Memory sliced at her again with the recollection of how the Inquisitor's headsman had kindled the pyre in St. Cyr Square with Tibbeth's books. There had been hundreds of them, and she remembered very clearly how the heat had carried burning pages aloft like huge yellow leaves swirling in a gale.

The thought made her clench her teeth until her jaw ached.

It did not take her long to search the room.

She hadn't really expected to find anything there, since Tibbeth had left the household before the scandal had broken. But she knew that the kind of mark she sought, though made in a room locked up for years, would not have lost its strength. This room, however, was singularly clear of magic. Even the old echoes of the spells Tibbeth had taught her here had been worn away by time, by the friction of stirring currents of life, by the changing seasons and the far-off turning of the stars.

The implements he had taught her to use—the divining-bowl, the mirror, the crystals, wax, chalks—had gone the way of the herbs and books, the spell-treated parchments for talismanic work, the bits of copper, silver, and gold. Here and there, in the corners, she came upon bits of her own old magic, like whiffs of perfume clinging to the folds of old garments: childish cantrips and piseog, laborious illusions, the clumsy echoes of attempts to imbue sigils and seals.

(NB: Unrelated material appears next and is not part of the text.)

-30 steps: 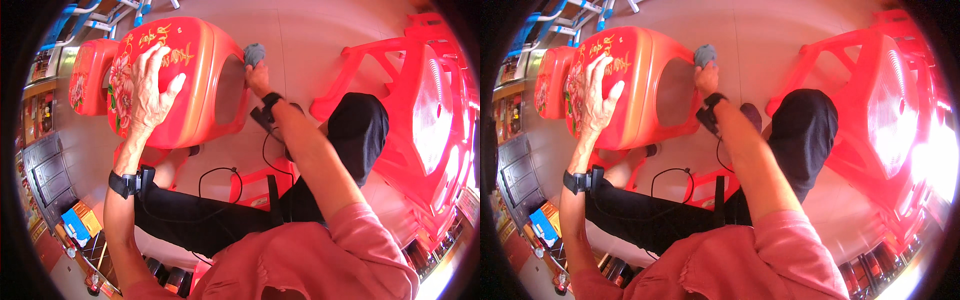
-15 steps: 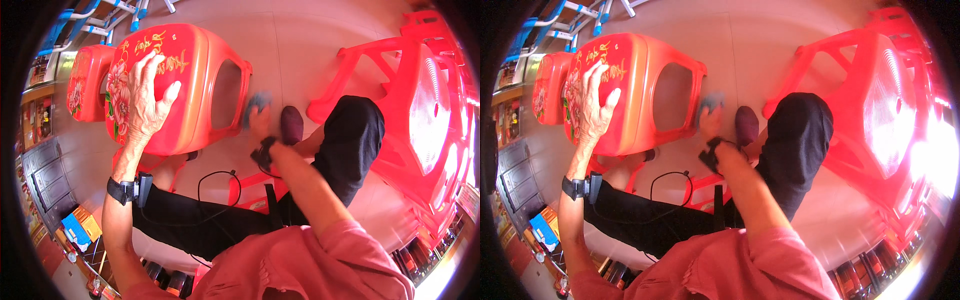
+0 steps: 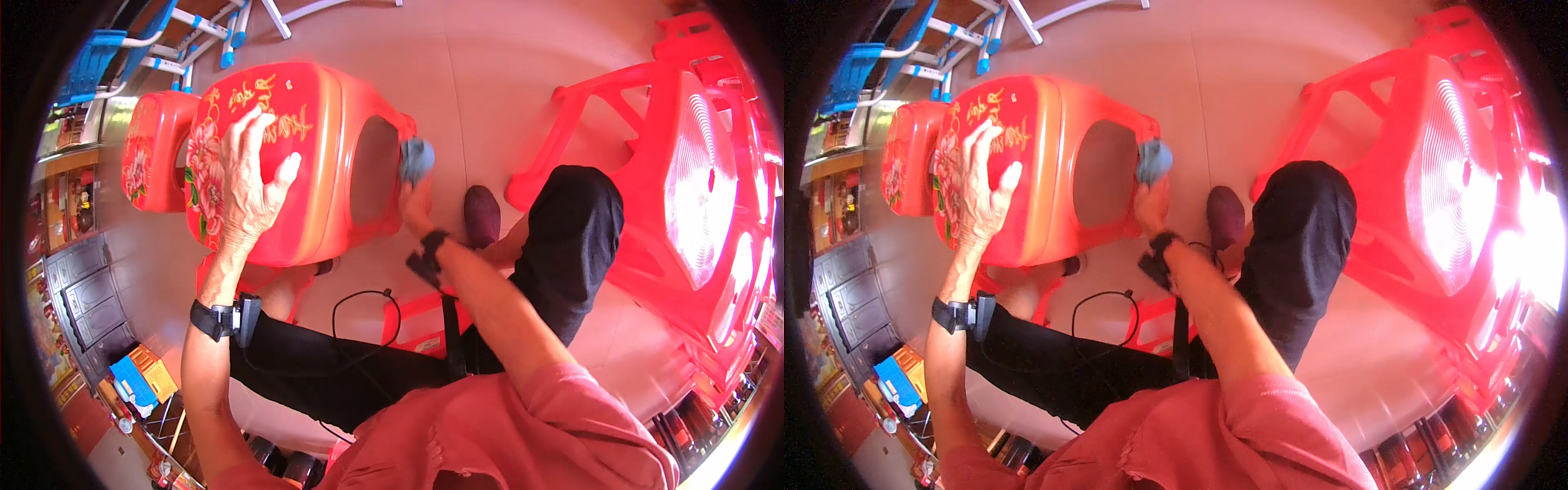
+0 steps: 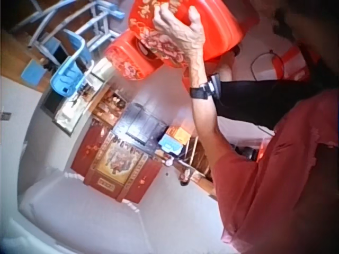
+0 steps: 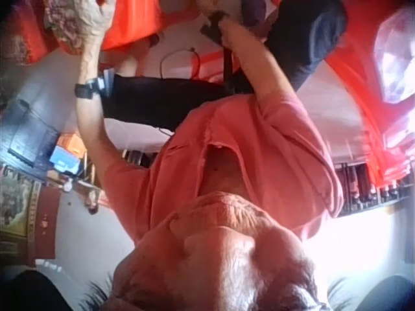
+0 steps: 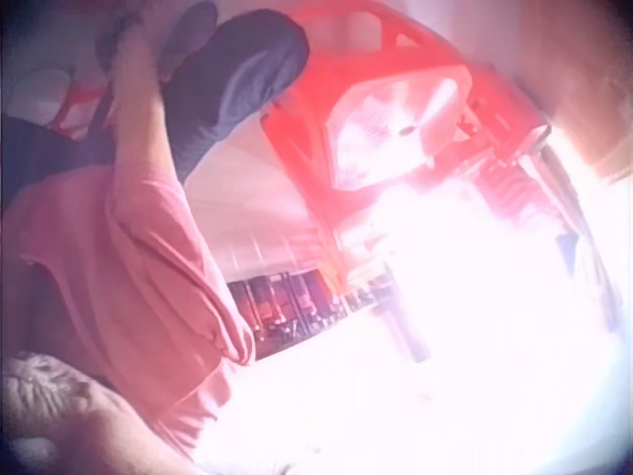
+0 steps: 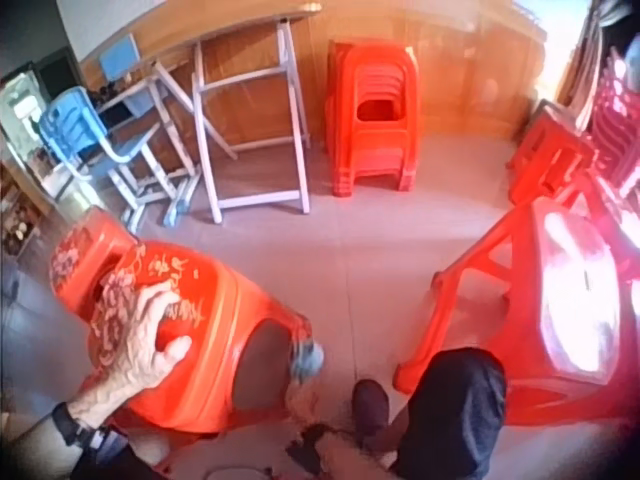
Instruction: Wiping and cleaning red plastic stools with a cloth.
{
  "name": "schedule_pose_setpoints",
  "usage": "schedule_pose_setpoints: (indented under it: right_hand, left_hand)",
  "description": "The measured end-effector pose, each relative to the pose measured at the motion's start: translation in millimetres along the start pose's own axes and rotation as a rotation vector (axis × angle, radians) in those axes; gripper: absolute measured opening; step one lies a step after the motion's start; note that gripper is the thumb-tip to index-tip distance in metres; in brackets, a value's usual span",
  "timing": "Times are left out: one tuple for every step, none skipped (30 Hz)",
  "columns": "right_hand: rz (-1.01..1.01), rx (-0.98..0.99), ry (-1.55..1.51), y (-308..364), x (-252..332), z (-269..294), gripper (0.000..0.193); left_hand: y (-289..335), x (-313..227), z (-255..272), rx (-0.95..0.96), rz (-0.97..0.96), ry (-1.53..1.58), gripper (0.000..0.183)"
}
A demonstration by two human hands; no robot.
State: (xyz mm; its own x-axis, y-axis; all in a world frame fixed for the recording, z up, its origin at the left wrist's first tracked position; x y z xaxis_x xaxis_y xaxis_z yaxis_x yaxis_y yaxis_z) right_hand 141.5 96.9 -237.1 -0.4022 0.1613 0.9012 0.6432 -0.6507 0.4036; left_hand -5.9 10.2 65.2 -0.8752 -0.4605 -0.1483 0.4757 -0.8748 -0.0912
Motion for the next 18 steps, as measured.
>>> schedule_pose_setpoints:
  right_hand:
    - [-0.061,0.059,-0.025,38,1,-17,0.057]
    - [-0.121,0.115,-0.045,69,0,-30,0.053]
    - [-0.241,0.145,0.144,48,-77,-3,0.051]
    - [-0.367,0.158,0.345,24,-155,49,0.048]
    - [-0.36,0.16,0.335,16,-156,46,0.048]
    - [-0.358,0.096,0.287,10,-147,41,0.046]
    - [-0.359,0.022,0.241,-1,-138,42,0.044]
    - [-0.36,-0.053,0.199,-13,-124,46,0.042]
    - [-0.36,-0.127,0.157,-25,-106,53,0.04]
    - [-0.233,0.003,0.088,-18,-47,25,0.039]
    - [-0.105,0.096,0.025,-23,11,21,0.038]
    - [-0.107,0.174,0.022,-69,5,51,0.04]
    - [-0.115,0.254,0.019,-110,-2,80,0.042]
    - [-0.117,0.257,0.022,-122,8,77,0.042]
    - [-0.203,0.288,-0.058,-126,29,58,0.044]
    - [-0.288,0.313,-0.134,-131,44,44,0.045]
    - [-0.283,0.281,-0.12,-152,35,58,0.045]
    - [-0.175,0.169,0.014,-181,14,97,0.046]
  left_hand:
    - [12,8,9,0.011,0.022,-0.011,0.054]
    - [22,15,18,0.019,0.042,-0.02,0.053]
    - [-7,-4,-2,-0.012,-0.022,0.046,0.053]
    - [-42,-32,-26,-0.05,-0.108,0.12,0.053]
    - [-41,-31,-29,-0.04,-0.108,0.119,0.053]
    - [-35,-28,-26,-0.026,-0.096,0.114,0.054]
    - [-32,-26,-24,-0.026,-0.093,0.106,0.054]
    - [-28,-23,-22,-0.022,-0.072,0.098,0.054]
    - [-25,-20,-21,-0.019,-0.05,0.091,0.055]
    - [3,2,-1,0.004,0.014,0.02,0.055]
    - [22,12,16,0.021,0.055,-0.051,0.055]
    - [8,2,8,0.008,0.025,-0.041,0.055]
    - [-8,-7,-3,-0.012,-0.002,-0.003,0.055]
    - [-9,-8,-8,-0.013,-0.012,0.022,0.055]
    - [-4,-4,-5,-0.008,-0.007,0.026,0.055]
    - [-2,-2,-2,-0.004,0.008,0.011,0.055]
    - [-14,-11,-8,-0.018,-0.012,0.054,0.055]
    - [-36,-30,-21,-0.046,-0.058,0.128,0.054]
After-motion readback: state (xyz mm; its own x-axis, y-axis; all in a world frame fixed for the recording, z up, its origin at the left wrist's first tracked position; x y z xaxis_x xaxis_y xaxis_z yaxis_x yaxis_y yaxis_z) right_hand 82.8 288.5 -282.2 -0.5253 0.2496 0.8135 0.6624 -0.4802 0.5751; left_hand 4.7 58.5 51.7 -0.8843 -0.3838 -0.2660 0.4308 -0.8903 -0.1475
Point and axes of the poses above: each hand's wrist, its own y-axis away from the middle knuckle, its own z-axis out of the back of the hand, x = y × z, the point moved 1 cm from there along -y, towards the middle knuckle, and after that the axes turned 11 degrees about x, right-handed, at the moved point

Of Tibbeth himself there was not even that.

She got out quickly, knowing how easy it would be to open the windows and look down at the familiar view over the garden, visible to her mageborn eyes in the darkness now that the fog would be dispersing. How easy to reminisce about the girl who spent so many hours in that room, intoxicatedly pursuing a dream that had been all that she could then comprehend of the greater dream of knowledge and power. How easy to shed cheap tears, when what she really needed to do was sleep, and plan, and figure out what to do next.

In her own room again, she opened her satchel once more and took out Alix's note. This is to let you know that Father has finally arranged a marriage for me, a truly splendid match.

With a pug-faced merchant almost twice her age who had no better sense than to wear red satin.

Kyra shook her head, running the fine, stiff parchment over and over through her fingers.

Through the half-open window, the lingering rawness of the fog drifted, the pong of the river, of wet stone, soot, and sewage, the lowering, crowded smells of too many human beings living too close together. Cramped dreams, sordid secrets, desperate strivings for the most minimal of gains, petty greeds and confused issues, mixed feelings and information that read both ways, and small victories of love blossoming like flowers on a dung heap. The Citadel was not free of its greeds and griefs and private secrets, but they were for the most part troubles whose nature she understood, whose meaning stemmed from the magic that was the common heart of them all. Even those she disliked or distrusted there had goals that were her goals and experiences that paralleled her own.

She lay back on the bed, looking up at the painted ceiling, an architectural perspective of the kind that had been popular fifty years ago, garlanded with painted flowers. The room was too small for it, and the artist hadn't been particularly good; there was something disconcerting about the way those trompe l'oeil archways seemed to lean on one another against the perpetually sunny sky.

On the dressing table the candles were smoking from the draft. Kyra waved an impatient hand, and all the flames snuffed to simultaneous lifelessness, four thin scarves of smoke curling ceilingward from the amber eyes of the coals amid thready scents of smoke and wax.

Her other hand continued to turn, over and over, Alix's letter.

Water changing to blood in the scrying-bowl. Winds that rushed down when she summoned slow clouds. The guttural hum of flies in the astringent darkness of the Citadel gardens.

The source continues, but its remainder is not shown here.